One of the biggest challenges that many healthcare professionals face each year is convincing their patients to get a seasonal flu vaccine. People delay or skip getting a flu vaccine for a myriad of reasons.

A few common reasons, according to the American Medical Association (AMA), include an aversion to needles, a conviction that it’s better to get the flu than a flu shot, and the belief that they’ll have time later to get a flu vaccine.

You may be one of those people who have good intentions, but you just get busy and suddenly flu season has rolled around and you’re wondering if you still have time. But what if you need to get other vaccines too?

Here’s what you need to know about the timing of some vaccines that are recommended for most adults, including the flu vaccine and the shingles vaccine.

Experts recommend that everyone at or over the age of 6 months get a seasonal flu vaccine each year, with a few exceptions.

Meanwhile, you have to wait until you’re a certain age to get a shingles vaccine. A two-dose shingles vaccine (known as Shingrix) is recommended for adults age 50 and older — or adults age 19 and over if they have a weakened immune system. The second dose is typically given within 2 to 6 months after the first dose.

Fortunately, you don’t have to juggle these vaccines if you’re eligible for them. Not only can you get a flu vaccine right after getting a shingles vaccine, but you can actually get them at the same time.

Understanding the combined side effects

It’s safe to get both vaccines at the same time, but you may still experience some side effects afterward. However, it’s important to know where the side effects are coming from.

A 2021 study found that people who got both vaccines at once were less likely to get a flu vaccine the following year. Why? The researchers suggested that they may have mistakenly blamed the flu vaccine for the side effects that were actually caused by the zoster vaccine (for shingles). So they skipped their flu shot.

The most common side effects from a flu shot are some redness, soreness, or swelling at the injection site, whereas the shingles vaccine is more likely to cause systemic effects, according to the 2021 study.

How long do I need to wait after getting another vaccine before getting the COVID-19 vaccine?

In many cases, you don’t have to wait at all. The Centers for Disease Control and Prevention (CDC) advises that you can get a flu vaccine and a COVID-19 vaccine at the same time.

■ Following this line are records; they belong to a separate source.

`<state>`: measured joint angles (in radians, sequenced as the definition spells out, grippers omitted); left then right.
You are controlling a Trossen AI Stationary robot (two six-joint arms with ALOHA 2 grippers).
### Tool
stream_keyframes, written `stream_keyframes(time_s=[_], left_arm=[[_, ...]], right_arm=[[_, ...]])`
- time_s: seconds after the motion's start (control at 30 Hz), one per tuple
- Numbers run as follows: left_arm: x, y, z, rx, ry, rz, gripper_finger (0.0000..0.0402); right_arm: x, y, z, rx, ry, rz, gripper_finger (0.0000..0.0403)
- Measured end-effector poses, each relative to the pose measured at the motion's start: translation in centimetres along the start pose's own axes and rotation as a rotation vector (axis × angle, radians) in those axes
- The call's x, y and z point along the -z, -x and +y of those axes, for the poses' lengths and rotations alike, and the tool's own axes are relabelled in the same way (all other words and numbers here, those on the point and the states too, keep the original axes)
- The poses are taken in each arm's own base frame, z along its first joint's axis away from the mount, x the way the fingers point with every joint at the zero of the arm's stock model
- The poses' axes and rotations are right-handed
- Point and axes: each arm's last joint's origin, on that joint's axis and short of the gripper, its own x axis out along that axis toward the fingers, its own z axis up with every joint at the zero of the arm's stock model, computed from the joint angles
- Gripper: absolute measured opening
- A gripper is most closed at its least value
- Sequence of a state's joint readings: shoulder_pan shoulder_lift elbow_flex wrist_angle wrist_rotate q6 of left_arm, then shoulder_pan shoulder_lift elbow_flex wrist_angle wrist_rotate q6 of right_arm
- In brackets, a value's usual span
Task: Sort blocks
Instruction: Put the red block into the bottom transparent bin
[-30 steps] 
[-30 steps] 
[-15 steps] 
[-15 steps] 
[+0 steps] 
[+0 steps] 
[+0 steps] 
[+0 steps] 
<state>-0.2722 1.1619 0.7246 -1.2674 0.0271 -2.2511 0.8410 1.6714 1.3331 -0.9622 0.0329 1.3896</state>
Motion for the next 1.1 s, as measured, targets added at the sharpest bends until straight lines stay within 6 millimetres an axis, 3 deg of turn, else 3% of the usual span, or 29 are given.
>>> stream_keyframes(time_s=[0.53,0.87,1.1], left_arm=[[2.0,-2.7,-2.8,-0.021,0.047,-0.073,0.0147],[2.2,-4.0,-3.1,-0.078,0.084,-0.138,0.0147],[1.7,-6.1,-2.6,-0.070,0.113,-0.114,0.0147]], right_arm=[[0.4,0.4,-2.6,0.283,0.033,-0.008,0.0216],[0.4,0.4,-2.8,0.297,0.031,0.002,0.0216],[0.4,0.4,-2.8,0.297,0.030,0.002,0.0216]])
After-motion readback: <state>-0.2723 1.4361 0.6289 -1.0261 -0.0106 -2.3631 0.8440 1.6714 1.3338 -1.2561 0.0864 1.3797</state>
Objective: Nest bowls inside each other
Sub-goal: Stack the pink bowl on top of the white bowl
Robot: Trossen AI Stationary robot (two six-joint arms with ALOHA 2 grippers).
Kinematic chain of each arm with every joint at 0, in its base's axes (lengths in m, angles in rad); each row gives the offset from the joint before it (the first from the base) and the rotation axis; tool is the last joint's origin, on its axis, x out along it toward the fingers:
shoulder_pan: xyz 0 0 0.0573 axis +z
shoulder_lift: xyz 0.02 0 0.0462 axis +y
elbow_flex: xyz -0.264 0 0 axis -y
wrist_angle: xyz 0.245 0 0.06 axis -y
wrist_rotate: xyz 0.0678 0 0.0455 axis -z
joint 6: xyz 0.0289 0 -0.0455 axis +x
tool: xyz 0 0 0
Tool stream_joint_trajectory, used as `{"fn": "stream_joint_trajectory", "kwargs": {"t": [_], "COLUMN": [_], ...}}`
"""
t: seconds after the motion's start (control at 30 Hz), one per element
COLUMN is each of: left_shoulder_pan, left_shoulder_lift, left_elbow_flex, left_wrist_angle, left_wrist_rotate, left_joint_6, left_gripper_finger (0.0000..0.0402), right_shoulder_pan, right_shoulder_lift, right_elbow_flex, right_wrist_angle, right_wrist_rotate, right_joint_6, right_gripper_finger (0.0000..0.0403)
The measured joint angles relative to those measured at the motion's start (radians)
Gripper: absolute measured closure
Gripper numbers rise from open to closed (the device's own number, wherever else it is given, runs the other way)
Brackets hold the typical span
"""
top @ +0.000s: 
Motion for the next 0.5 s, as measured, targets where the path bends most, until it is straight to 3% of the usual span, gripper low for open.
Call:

You can get a shingles vaccine, flu vaccine, and a COVID-19 vaccine at the same time, too, if that works for you.

Was this helpful?

You definitely don’t want to get a shingles vaccine when you’re having an acute shingles episode. You’ll need to check with a doctor about the best timing for your vaccination following a shingles infection, but as a general rule, the CDC advises that you wait until the rash from the shingles clears up before you get a shingles vaccination.

As for a flu shot, the same basic advice applies: it’s best to wait for the shingles to clear up before you get another vaccine. Let your immune system finish dealing with shingles first before trying to teach it something new.

According to the CDC, the shingles vaccine is very effective: it’s more than 90% effective in preventing shingles in adults over 50 years of age with healthy immune systems.

However, many people experience temporary side effects for 2 to 3 days after getting a shingles vaccine. The CDC reports that those side effects can include:

The side effects can vary from person to person, although younger people seem more susceptible to them than older people. However, they usually go away within a couple of days.

It’s possible to experience more severe side effects from the Shingrix shingles vaccine, but the CDC reports that it’s rare: perhaps one or two people will experience an allergic reaction for every million doses of the vaccine administered. One possible rare adverse reaction is Guillain-Barré syndrome (GBS), a disorder of the nervous system.

Talk with doctors about a vaccine schedule

It may be easier for you to chat with a doctor if you have specific questions about which vaccines you need and the ideal time to get them, especially if you have any other health concerns that might affect your needs.

Was this helpful?

It’s all too easy to skip getting vaccines that could help you stay healthier. Even with good intentions, you might put off getting a flu shot until you’ve already come down with the flu. And you may not even be familiar with the shingles vaccine recommendations.

In terms of receiving multiple vaccinations, you don’t have much to worry about. It’s safe to get a flu vaccine right after you’ve had a shingles vaccine. You can even get them at the same appointment if you want to.

While you may experience mild flu-like side effects, these are most likely just your body’s standard reaction to the shingles vaccine.

If you have questions about either of these vaccines, be sure to ask a doctor. Together, you can figure out the best way to approach vaccination, based on your specific needs and medical history.